Trapped in an unending cycle of violence and now in the grip of a pandemic, many people in Indian-administered Kashmir continue to remain on edge, particularly the poor.
More than 100 lives have been lost in the disputed Himalayan region this year due to violence by both government forces and militants, according to police data. Nearly 28 civilians have also been killed in suspected militant attacks.
However, due to the COVID-19 pandemic, 4,426 people, with most of them having suffered underlying ailments, died, putting the already fragile community in more adverse conditions.
On March 18 last year, when the regional administration of Jammu and Kashmir imposed a strict lockdown to stem coronavirus infections, Aijaz Ahmad Wani was baffled by the situation.
The young man’s only concern was how to care for his elder diabetic and paralyzed sister at their home in the Shadipora village in the restive region’s Budgam district.
Diagnosed with periodic paralysis – a rare genetic disorder that causes sudden attacks of short-term muscle weakness, stiffness or paralysis – at an early age, Gulshana Wani has remained bedridden for almost 20 years of her life.
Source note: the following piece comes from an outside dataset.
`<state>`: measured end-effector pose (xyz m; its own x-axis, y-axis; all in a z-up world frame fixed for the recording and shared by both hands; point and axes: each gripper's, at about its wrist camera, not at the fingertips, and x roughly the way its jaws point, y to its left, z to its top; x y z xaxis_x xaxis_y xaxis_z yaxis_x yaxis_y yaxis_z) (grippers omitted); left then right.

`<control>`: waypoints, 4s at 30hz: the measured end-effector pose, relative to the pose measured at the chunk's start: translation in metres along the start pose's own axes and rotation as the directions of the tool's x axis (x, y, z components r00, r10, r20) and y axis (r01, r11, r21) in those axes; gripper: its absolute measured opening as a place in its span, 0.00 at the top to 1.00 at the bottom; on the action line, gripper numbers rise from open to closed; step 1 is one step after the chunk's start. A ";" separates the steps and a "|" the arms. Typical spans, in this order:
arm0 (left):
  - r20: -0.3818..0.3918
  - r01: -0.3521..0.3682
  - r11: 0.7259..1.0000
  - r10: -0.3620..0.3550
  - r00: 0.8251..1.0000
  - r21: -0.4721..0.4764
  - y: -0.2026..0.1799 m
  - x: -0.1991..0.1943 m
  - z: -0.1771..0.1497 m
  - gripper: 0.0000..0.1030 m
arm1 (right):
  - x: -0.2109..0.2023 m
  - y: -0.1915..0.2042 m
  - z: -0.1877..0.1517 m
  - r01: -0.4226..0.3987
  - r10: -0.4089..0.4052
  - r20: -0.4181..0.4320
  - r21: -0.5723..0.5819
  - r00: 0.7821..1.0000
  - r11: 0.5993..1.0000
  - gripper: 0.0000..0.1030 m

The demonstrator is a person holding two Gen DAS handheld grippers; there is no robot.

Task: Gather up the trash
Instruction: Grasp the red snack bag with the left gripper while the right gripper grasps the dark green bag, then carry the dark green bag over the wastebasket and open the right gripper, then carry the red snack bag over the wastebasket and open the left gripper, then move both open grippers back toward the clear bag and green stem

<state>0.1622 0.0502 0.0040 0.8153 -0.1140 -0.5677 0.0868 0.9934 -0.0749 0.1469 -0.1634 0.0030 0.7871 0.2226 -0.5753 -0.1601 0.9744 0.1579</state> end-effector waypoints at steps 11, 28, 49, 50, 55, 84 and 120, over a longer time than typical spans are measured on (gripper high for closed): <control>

Struggling with abject poverty, Gulshana lost her parents years ago. But when the pandemic hit the region, it unnerved Aijaz and Tabassum Jan, the younger siblings and caretakers of Gulshana.
“For two months at a stretch, there was no source of income for us. We were almost starving,” Aijaz said, adding it was very tough to manage medicines for his ailing sister during that time.
Dropping out of school at the age of 13 and now working as a laborer, Aijaz has been unable to work and support his impoverished family since Aug. 5, 2019, when the Indian government stripped the region of its limited autonomy.
The move threw the region’s population of over 12 million into a complete blackout after communication lines were severed.
Aid group rush to help
As Aijaz was eagerly looking for financial help, it was the Help Poor Voluntary Trust (HPVT) based in the main city of Srinagar which managed the medical bills and provided medical assistance to Gulshana.
After getting to know Gulshana’s condition, the aid group provided all the medicines free of cost.
HPVT chairman Farooq Ahmad Bhat told Anadolu Agency that they are trying to help poor patients in whatever way they can, but there are many out there where help is yet to reach them.
The aid group has been at the forefront of providing free medicines and medical assistance to the poor since the pandemic hit the region. For the past two years, it has helped over 3,000 patients with free medicines and is continuing to offer its services.
Hard to mitigate crisis
With foreign aid to the region blocked, small voluntary groups are still struggling along despite few donations coming in.
“I have never seen such a crisis in my whole life where working class people are seeking help for food and medical assistance,” Manzoor Ahmad, a volunteer working with the Athrout Organization, told Anadolu Agency. The group primarily works in the areas of medical assistance, food and education.
Data shared by the group show that for the last two years, more than 300 patients were given oxygen cylinders for free over a specific time period, some 150 people were given free dialysis treatment and around 200 families were given free food kits.
In 2014, when the Kashmir region witnessed a crisis due to floods and the administration was largely “off the scene,” it was only Jamaat-e-Islami (JeI) – the region’s largest socio-political organization – that rushed to the aid of people organizing aid and relief campaigns.
From rescue to relief operations, the group managed well. But amid the current crisis, they are nowhere to be found, as the Indian government imposed a five-year ban on the group, claiming it is involved in “subversive activities” and “in touch with the militant groups.”
Zahoor Ahmad Tak, chairman of Jammu and Kashmir Yateem Trust, an orphanage organization, told Anadolu Agency that definitely a group like JeI, which has done invaluable humanitarian work, especially in the 2014 floods in the region, is being badly missed in the present crisis.
“The group is very much aware of the problems faced by people in the region as they work at a very basic level. But unfortunately, during the present crisis, they don’t have access to reach people as they are banned,” Tak said.